Langwiser pasó a la parte importante del testimonio: Annabelle Crowe había tenido una cita con David Storey la noche del 14 de abril del año anterior. Tras una breve descripción de la cena y las bebidas que la pareja tomó en Dan Tana's, en West Hollywood, Langwiser pasó a la última parte de la velada, cuando Annabelle acompañó a Storey a la casa que el director de cine tenía en Mulholland.

Crowe declaró que ella y Storey compartieron una jarra entera de margaritas en la terraza trasera de la casa antes de ir al dormitorio de Storey.

– ¿Y fue usted voluntariamente, señorita Crowe?

– Sí.

– ¿Tuvo relaciones sexuales con el acusado?

– Sí.

– ¿Y fue una relación mutuamente consentida?

– Sí.

– ¿Ocurrió algo inusual durante esa relación sexual con el acusado?

– Sí, empezó a estrangularme.

– Empezó a estrangularla. ¿Cómo ocurrió eso?

– Bueno, supongo que cerré los ojos un momento y sentí que él estaba cambiando de posición. Él estaba encima de mí y yo noté que deslizaba la mano por detrás de la nuca y de algún modo me levantó la cabeza de la almohada. Entonces sentí que deslizaba algo… -Se detuvo y se tapó la boca con la mano, mientras trataba de mantener la compostura.

– Tómese su tiempo, señorita Crowe.

Daba la impresión de que la testigo estaba conteniendo las lágrimas. Al final dejó caer la mano y cogió el vaso de agua. Tomó un sorbo y miró a Langwiser, con una determinación renovada.

– Sentí que deslizaba algo por encima de mi cabeza. Abrí los ojos y lo vi apretando una corbata en torno a mi cuello. -Se detuvo y tomó otro trago de agua.

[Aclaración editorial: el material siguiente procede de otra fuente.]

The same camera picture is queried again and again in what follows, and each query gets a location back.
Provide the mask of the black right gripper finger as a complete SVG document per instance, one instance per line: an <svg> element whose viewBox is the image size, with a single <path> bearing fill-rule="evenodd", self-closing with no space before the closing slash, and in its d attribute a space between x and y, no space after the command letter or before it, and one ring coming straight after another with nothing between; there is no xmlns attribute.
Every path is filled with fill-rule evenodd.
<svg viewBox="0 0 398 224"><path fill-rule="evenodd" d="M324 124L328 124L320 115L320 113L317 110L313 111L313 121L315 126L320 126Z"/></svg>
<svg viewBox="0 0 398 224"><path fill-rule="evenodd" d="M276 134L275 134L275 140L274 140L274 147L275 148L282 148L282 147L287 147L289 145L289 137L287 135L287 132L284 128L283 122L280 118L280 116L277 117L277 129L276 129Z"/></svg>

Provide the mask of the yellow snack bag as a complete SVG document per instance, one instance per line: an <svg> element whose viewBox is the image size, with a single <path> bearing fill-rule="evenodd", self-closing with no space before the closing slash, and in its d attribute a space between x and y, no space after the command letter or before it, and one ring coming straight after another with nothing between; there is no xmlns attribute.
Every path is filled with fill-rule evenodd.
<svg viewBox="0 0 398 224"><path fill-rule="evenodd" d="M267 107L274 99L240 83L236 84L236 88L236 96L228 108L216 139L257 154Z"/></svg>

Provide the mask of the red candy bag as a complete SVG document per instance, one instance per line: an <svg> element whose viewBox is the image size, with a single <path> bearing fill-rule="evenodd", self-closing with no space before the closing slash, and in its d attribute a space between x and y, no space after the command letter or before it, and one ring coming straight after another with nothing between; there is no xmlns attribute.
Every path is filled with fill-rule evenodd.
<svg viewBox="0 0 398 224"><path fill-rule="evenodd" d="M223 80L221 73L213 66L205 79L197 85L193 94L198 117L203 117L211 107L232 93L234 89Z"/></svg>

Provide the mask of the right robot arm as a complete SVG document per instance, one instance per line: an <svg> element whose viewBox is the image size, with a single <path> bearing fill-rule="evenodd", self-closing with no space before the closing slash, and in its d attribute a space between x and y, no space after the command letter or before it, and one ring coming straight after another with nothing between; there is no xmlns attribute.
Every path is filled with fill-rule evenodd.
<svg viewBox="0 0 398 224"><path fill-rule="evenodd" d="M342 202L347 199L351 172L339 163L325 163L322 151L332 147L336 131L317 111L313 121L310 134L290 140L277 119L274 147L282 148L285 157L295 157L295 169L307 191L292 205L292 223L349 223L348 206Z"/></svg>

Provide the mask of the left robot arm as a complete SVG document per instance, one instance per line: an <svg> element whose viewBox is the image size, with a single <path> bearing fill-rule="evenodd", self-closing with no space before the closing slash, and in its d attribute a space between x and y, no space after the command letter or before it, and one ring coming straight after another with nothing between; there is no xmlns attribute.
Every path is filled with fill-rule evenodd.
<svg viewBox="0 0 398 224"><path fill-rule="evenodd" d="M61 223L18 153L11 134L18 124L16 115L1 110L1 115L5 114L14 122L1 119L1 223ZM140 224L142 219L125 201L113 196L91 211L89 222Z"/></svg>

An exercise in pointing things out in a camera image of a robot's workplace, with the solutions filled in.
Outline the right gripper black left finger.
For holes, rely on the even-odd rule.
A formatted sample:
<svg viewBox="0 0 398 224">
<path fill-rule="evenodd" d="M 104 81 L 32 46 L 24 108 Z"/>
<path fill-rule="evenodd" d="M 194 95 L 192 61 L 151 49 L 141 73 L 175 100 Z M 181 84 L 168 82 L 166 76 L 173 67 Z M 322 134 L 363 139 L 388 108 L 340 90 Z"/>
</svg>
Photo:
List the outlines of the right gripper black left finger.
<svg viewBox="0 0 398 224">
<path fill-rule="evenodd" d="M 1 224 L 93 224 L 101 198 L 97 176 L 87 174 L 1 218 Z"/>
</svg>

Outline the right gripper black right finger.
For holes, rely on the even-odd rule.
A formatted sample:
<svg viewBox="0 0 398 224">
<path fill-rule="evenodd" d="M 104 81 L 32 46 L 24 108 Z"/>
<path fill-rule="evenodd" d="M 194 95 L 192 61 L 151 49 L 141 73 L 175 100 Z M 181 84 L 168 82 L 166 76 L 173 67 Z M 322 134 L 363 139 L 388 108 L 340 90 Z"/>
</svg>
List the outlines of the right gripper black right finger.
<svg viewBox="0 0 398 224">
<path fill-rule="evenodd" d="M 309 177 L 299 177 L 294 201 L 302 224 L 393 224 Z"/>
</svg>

– ¿Podría describir esa corbata?

– Tenía un dibujo de diamantes azules sobre un campo granate. La recuerdo perfectamente.

– ¿Qué ocurrió cuando el acusado apretó con fuerza la corbata en torno a su cuello?

– ¡Me estaba estrangulando! -replicó Crowe estridentemente, como si la pregunta fuera estúpida y la respuesta obvia-. Me estaba estrangulando. Y no paraba de… moverse dentro de mí… y yo traté de resistirme, pero era demasiado fuerte para mí.

– ¿Dijo él algo en ese momento?

– No paraba de decir «tengo que hacerlo, tengo que hacerlo» y gemía y no dejaba de tener sexo conmigo. Tenía los dientes apretados y yo…

Ella se detuvo de nuevo y esta vez lágrimas sueltas se deslizaron por sus mejillas, una poco después de la otra. Langwiser se acercó a la mesa de la acusación y sacó una caja de pañuelos de papel. La levantó y dijo:

– Señoría, ¿da usted su permiso?

El juez le permitió que se acercara a la testigo con los Kleenex. Langwiser los entregó y luego volvió al estrado. La sala estaba en silencio, salvo por los sonidos del llanto de la testigo. Langwiser rompió el momento.

– Señorita Crowe, ¿necesita un descanso?

– No, estoy bien. Gracias.

– ¿Se desmayó cuando el acusado trató de estrangularla?

– Sí.

– ¿Qué es lo siguiente que recuerda?

– Me desperté en su cama.

– ¿Y él estaba allí?

– No, pero oí que corría agua en la ducha. En el cuarto de baño de al lado del dormitorio.

– ¿Qué hizo usted?

– Me levanté para vestirme. Quería irme antes de que él saliera de la ducha.

– ¿Su ropa estaba donde la había dejado?